Le film n’est pas complètement hétéro : le personnage de Em sort avec une fille. Une relation queer qui est représentée de façon positive…

Oui, c’était important pour moi d’amener cette représentation, parce que si une chose a changé récemment, c’est qu’être queer est vu comme quelque chose de positif. La nouvelle génération fait un superbe travail dans ce sens ! Et pour être honnête, je ne comprenais pas vraiment le sexe et le plaisir jusqu’à ce que le sexe gay arrive dans ma vie, donc je pense que (cette relation dans le film) est un symbole de lumière et d’espoir. 

Avez-vous eu recours à de la coordination d’intimité ? C’est de plus en plus courant, mais aussi parfois contesté.

Pour être honnête, je me demande comment on faisait des films sans ce poste jusqu’ici.

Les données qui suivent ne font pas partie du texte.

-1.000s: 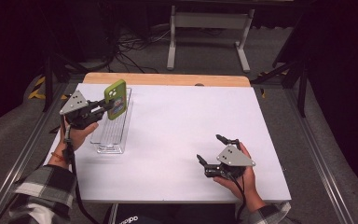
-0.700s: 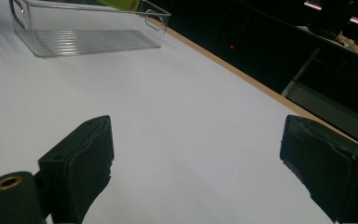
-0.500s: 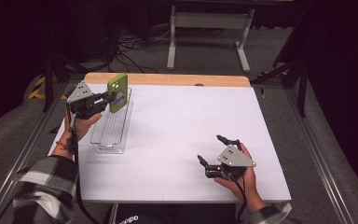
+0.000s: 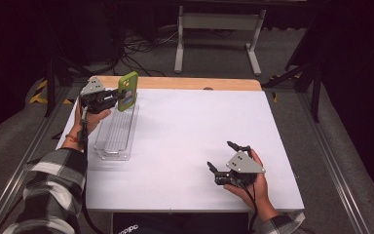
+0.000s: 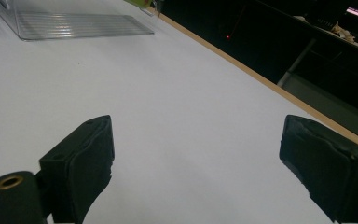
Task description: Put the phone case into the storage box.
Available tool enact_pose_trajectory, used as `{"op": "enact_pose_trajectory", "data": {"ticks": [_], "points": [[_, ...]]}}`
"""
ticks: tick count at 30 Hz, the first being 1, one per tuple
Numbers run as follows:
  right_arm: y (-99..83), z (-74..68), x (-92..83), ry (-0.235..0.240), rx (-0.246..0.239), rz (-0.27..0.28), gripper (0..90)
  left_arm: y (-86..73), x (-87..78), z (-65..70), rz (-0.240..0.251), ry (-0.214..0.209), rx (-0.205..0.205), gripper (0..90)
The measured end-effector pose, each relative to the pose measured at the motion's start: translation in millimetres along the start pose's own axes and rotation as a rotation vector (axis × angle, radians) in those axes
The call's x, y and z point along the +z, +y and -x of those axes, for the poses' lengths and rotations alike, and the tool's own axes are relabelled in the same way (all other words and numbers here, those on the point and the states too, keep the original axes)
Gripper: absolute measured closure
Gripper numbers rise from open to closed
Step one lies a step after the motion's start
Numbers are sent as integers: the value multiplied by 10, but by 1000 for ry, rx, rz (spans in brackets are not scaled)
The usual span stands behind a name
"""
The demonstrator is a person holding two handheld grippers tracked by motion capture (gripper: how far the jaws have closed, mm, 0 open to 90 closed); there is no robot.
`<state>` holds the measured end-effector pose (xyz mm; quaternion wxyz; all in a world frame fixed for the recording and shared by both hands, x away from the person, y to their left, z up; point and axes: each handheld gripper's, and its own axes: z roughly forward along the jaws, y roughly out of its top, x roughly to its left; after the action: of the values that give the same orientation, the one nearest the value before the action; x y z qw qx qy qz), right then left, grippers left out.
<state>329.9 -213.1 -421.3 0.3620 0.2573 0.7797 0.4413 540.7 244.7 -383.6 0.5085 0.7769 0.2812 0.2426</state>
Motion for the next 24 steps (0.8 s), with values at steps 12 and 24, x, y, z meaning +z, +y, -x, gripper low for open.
{"op": "enact_pose_trajectory", "data": {"ticks": [12,24], "points": [[-8,-51,16,8,-20,-17,109,-172,204,-139,-116,-15,-19,774],[-7,-111,78,45,-71,-44,109,-181,260,-192,-175,163,37,720]]}}
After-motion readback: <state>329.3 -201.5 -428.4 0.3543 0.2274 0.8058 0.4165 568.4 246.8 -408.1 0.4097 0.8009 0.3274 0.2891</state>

Enfin, on sait comment… mais bref. C’est un concept essentiel pour moi, d’autant plus quand on tourne un film sur le consentement et le trauma. Je connais beaucoup de gens qui ont vécu des expériences traumatisantes sur un tournage, et c’était essentiel que le plateau soit un endroit safe pour les acteurs et toute l’équipe. Surtout quand le film parle justement de ça !

Un mot sur la collaboration avec la Grèce, qui coproduit le film ?

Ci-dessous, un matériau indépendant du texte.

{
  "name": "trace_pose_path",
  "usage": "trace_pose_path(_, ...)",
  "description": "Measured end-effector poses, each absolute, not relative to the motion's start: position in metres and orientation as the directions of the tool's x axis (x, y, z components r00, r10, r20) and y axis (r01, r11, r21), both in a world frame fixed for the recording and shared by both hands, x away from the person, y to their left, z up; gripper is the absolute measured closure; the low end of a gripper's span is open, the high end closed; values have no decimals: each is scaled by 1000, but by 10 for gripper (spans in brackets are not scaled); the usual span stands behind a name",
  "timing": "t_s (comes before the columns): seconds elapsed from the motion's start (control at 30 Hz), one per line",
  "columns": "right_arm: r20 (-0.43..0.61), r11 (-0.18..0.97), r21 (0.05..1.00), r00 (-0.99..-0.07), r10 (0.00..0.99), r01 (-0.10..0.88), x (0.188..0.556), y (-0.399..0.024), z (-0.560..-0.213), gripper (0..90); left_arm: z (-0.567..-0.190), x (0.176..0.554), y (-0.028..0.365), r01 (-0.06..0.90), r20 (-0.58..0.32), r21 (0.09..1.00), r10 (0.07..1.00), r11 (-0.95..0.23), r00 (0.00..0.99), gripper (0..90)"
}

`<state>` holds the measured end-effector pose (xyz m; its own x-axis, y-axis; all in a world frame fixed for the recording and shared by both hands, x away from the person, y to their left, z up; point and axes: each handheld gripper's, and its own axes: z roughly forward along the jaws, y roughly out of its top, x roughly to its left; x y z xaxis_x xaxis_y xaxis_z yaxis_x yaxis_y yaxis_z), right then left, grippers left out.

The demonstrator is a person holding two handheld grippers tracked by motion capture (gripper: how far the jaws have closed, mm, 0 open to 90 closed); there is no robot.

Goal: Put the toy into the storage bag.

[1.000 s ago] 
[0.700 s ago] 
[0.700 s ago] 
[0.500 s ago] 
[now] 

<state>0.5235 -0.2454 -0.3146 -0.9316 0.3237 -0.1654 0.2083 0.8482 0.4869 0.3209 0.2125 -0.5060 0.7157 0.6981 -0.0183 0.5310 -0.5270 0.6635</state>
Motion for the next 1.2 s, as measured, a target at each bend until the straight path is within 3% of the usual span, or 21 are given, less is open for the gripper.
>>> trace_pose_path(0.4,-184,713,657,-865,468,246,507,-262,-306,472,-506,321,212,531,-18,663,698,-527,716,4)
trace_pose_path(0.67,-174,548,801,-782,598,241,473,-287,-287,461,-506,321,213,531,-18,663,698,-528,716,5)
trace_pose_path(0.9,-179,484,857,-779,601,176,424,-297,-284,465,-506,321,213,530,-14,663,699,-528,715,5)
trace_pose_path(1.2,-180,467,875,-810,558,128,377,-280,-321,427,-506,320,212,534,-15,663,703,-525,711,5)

L’équipe grecque super, c’est comme une deuxième famille pour moi aujourd’hui – j’ai envie de vivre à Athènes ! Ils ont vraiment compris le film, et accepté celui-ci comme un des leurs. La collaboration entre la team anglaise et grecque était géniale, je suis très reconnaissante. 

(NB. Remarque de Molly Manning Walker sur bienveillance entre journalistes autour de la table pour poser des questions : on est que des femmes, quand c’est des hommes l’énergie est différente <3) 

Quel a été le plus gros défi, et le plus gros plaisir sur ce premier film ?

Le plus gros défi, c’étaient les scènes en boîte de nuit. Quand j’ai réalisé combien de figurants j’aurais besoin, j’ai paniqué (rire) ! On se dit chouette, on va faire la fête… Mais après concrètement, quand il fait refaire la même scène plusieurs fois, avec le bruit et tout… Dur ! On a tourné toutes ls scènes de fête les deux premières semaines du tournage, c’étaient les deux semaines les plus folles. Mais une fois que c’était fait, ça allait. Quant au plus facile… c’était de tourner sur une île grecque (rire). Un vrai rêve.

Le film est très réaliste sur des petits détails, comme les scènes des jeux à boire… C’est inspiré de votre propre vie, ou d’ami-es ?

Oui, tout est tiré de nos expériences pour être honnête, la plupart en tout cas. Par ailleurs, je suis allée à Malia en amont du tournage, pour faire des repérages, observer les gens, les ados, leur façon d’interagir… Le film est un mélange des deux. 

Beaucoup d’émotions du film passent par le non-verbal : on comprend beaucoup de choses à partir du body language de Tara, ses expressions faciales. Au début elle est joyeuse, et au fur et à mesure on voit comment elle change. Comment avez-vous obtenu ça ?

Mia est une actrice exceptionnelle, elle n’avait pas besoin d’en faire trop. Pour moi l’enjeu était la différence entre ce qui se passe en elle, et autour d’elle. Les apparences, versus l’intériorité. Une question constante du film, c’est combien elle dissimule, combien elle retient, à quel point est-elle sincère avec elle-même ? On évaluait ça à chaque étape du parcours. 

Les trois amies du film sont à un moment très précis de leur vie : entre la fin du lycée et le début de l’université. Ca rend les enjeux de virginité plus ‘pressants’ pour Tara. Pourquoi avoir choisi cet âge-là, ce moment-là ?

Pour moi c’est ce moment où on ne sait pas encore exactement ce qu’on veut de la vie. Après cet été-là, c’est probable que chacune des filles suive un chemin différent, que leurs chemins se séparent. Cet amitié de lycée est quasiment comme un point d’ébullition, avant de partir dans différentes directions. On a discuté de les rendre plus âgées, mais ça me semblait le bon âge, le bon moment dans leur vie, pour raconter ça.

How to have sex de Molly Manning Walker. 2023.